Die Einkaufstasche am Abend sieht hier genauso aus wie in jeder anderen Kleinstadt rund um Turin: Brot vom Bäcker, Gemüse vom Obst- und Gemüsehändler, Wurst vom Metzger – alles aus dem Ort selbst. Wer aber ein neues Jackett oder Elektronik braucht, fährt nach Turin. Das ist keine Niederlage, das ist die Abmachung. Venaria Reale versorgt sich im Alltag selbst und delegiert den Rest bewusst an die große Nachbarin, die zwanzig Minuten entfernt wartet.
Einkaufsstraßen
Die Via Mensa ist die Straße, auf der sich der Einkaufsalltag abspielt – nicht glamourös, aber verlässlich. Zwischen neun und zwölf Uhr läuft hier das echte Programm: Mütter mit Kinderwagen, Rentner vor der Bar, ein Lieferwagen, der die Durchfahrt halbblockiert.
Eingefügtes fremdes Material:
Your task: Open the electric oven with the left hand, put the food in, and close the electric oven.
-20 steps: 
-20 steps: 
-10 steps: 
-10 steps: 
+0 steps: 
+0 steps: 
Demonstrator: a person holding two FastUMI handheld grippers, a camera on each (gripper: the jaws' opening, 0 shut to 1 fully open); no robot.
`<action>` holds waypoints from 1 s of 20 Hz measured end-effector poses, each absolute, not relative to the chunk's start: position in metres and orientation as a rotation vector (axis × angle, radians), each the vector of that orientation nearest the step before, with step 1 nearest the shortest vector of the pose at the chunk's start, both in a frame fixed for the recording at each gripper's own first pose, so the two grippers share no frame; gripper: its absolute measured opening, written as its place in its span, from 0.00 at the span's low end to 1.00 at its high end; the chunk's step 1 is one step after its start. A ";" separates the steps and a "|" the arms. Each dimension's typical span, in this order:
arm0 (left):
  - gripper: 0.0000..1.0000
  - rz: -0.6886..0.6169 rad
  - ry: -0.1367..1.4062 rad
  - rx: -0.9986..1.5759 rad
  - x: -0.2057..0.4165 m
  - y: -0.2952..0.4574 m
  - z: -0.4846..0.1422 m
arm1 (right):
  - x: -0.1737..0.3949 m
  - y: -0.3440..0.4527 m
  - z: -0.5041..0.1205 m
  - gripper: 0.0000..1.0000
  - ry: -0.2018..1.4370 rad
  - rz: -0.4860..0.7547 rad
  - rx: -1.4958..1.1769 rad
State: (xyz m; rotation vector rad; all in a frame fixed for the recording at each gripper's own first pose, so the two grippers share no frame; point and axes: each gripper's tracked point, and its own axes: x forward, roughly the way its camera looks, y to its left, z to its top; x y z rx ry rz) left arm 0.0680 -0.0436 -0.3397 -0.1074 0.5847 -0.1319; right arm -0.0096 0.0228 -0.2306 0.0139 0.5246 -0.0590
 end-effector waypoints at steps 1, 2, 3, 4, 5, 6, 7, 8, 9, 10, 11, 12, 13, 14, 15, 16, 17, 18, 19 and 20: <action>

Die Läden sind klein, die Türen stehen offen, die Inhaber kennen ihre Stammkunden beim Namen. Wer hier fremd wirkt, wird trotzdem bedient – aber langsamer.
Luxus & Designer
Wer ein gutes Hemd einer bekannten Marke kaufen will, fährt nach Turin. Die U-Bahnlinie 2 bringt einen in etwa zwanzig Minuten in die Innenstadt. Dort, rund um die Via Roma und die Piazza San Carlo, stehen die Flagshipstores – Marken, Schuhe, Accessoires in einer Dichte, die Venaria Reale nie haben wird und auch nie angestrebt hat. Der Samstagnachmittag in Turin gehört vielen Venariesi: Man erkennt sie daran, dass sie mit vollen Tüten und ohne Stadtplan herumlaufen.
Viertel & Boutiquen
Rund um die ältere Ortsmitte, abseits der Hauptstraße, gibt es kleine Läden, die kein Schaufenster brauchen, weil ihre Kunden sie sowieso kennen. Ein Eisenwarenhändler, ein Nähbedarf-Geschäft, ein Laden für Haushaltsartikel, der aussieht wie aus den Achtzigern – und in dem man Dinge findet, die online dreimal so viel kosten würden. Besucher gehen dort nicht rein, weil sie keinen Grund haben. Einheimische gehen dort rein, weil sie gar nicht erst googeln.
Märkte & Spezialitäten
In Venaria Reale findet zweimal pro Woche ein Straßenmarkt statt – mittwochs und samstags. Wer samstags früh kommt, findet noch gute Ware: Gemüse vom Produzenten aus dem Umland, Kleidung in mittlerer Qualität, Haushaltswaren, ein Stand mit Oliven und eingelegtem Gemüse. Die Händler kennen ihre Stammkunden, die Stammkunden wissen, bei wem man handeln kann und bei wem nicht. Wer um elf Uhr kommt, kauft, was übrig ist.
Einkaufszentren & Outlets
Für Kühlschrank, Waschmaschine oder Markensportschuhe fährt man zum Shoppping-Center Le Gru in Grugliasco – etwa fünfzehn Minuten mit dem Auto Richtung Turin. Dort sitzen Mediaworld, Decathlon und die großen Modeketten unter einem Dach. Der Aufwand lohnt sich, wenn man ohnehin mehrere Besorgungen erledigen will. Wer nur schnell eine Glühbirne braucht, bleibt in Venaria – wer einen Fernseher vergleichen und dabei einen Kaffee trinken will, fährt raus.
Besonderheiten
Die Reggia di Venaria Reale zieht Touristen an – und rund um den Palast haben sich einige Händler und Produzenten angesiedelt, die auf diese Besucher ausgerichtet sind. Aber die Einheimischen kaufen etwas anderes: Lokalgebäck und Süßwaren aus einer der kleinen Konditoreien im Ort, die ihre Rezepte seit Jahrzehnten nicht verändert haben. Zu Weihnachten, zu Hochzeiten, zur Kommunion – dann geht man dort hin, nicht in eine Kette. Der Unterschied schmeckt man.